● EXERCISE REQUIREMENTS:
What you print should match the entries exactly, only without the pictures.

● INFORMATION GIVEN:
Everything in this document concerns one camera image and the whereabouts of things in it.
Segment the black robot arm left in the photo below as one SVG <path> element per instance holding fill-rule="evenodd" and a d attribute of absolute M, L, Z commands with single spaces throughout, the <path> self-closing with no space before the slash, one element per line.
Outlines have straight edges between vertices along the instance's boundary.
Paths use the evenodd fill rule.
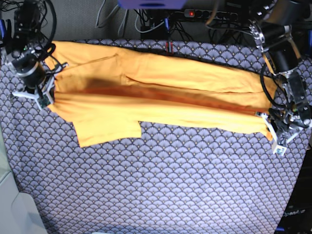
<path fill-rule="evenodd" d="M 303 130 L 312 127 L 312 111 L 304 81 L 297 72 L 301 54 L 292 36 L 292 25 L 299 19 L 306 0 L 253 0 L 249 7 L 249 29 L 265 61 L 260 72 L 263 91 L 272 104 L 263 118 L 273 137 L 272 151 L 283 156 L 288 144 Z M 279 89 L 286 103 L 278 104 L 265 86 L 264 72 L 281 78 Z"/>

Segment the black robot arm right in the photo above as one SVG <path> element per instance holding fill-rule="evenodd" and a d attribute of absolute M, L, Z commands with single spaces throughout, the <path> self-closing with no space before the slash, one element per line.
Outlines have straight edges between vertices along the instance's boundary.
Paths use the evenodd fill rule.
<path fill-rule="evenodd" d="M 12 4 L 16 5 L 14 19 L 0 21 L 0 54 L 24 85 L 12 96 L 31 99 L 42 110 L 54 103 L 56 75 L 68 66 L 53 56 L 55 8 L 50 0 Z"/>

● ANSWER SPACE:
Everything in this document concerns one camera image and the whereabouts of things in it.
Segment the black robot arm left in the photo below as one SVG <path> element per instance holding fill-rule="evenodd" and a d attribute of absolute M, L, Z commands with single spaces throughout, the <path> self-closing with no space before the slash, one element per line.
Outlines have straight edges between vertices along the instance's boundary.
Paths use the evenodd fill rule.
<path fill-rule="evenodd" d="M 303 130 L 312 127 L 312 111 L 304 81 L 297 72 L 301 54 L 292 36 L 292 25 L 299 19 L 306 0 L 253 0 L 249 7 L 249 29 L 265 61 L 260 72 L 263 91 L 272 104 L 263 118 L 273 137 L 272 151 L 283 156 L 288 144 Z M 279 89 L 286 103 L 278 104 L 265 86 L 264 72 L 281 78 Z"/>

Segment the black robot arm right in the photo above as one SVG <path> element per instance holding fill-rule="evenodd" and a d attribute of absolute M, L, Z commands with single spaces throughout, the <path> self-closing with no space before the slash, one element per line.
Outlines have straight edges between vertices along the instance's boundary.
Paths use the evenodd fill rule.
<path fill-rule="evenodd" d="M 12 4 L 16 5 L 14 19 L 0 21 L 0 54 L 24 85 L 12 96 L 31 99 L 42 110 L 54 103 L 56 75 L 68 66 L 53 56 L 55 8 L 50 0 Z"/>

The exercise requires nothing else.